Pour le dernier né des mouvements politiques de la diaspora burkinabè, (Il a été porté sur les fonts baptismaux le 7 avril 2018), «C’est le moment» présidé par Moumouni Pograwa, il n’y a pas lieu de s’inquiéter et de s’alarmer. A en croire le président de ce mouvement, le gouvernement du Burkina Faso, a tout prévu pour permettre à tous les Burkinabè de l’étranger, de prendre part aux élections prochaines, car la diaspora n’a pas lutté durant des années pour juste obtenir le droit de vote, a-il-a jouté. Selon l’orateur, le gouvernement burkinabè à rassurer la diaspora, en ce qu’il leur fera établir  sur place, des documents administratifs, en occurrence les cartes nationales burkinabè, en lieu et place de la carte consulaire, qu’il a toujours dénoncée et combattue, «car elle ne garantie pas une fiabilité et une transparence pouvant servir de pièce de vocation», a-t-il indiqué.
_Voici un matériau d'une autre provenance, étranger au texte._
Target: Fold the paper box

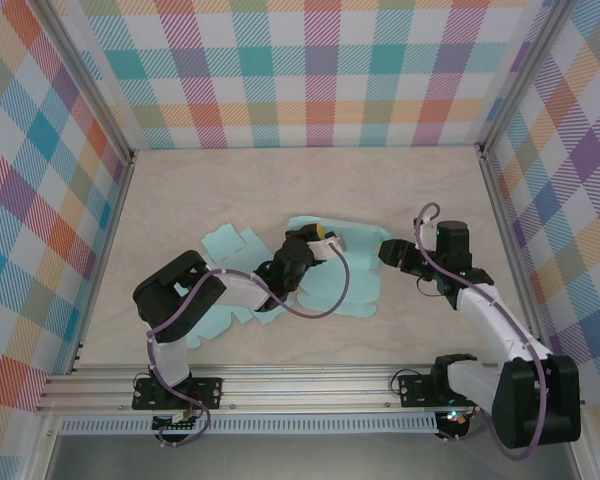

C’est pourquoi, d’ores et déjà, par la voix de son président, ce mouvement se réjoui, car le droit de vote de la diaspora est désormais un acquis, et apporte son soutien total au gouvernement et aux élus burkinabè, qui ont tenu compte de leurs droits et de leurs revendications.

A cet effet, en Côte d’Ivoire, le mouvement «C’est le moment» compte entreprendre une série de meetings de sensibilisation dans les grandes villes du pays, à partir du samedi 11 août prochain.  Le premier du genre aura lieu à Bouaké, deuxième ville de la Côte d’Ivoire.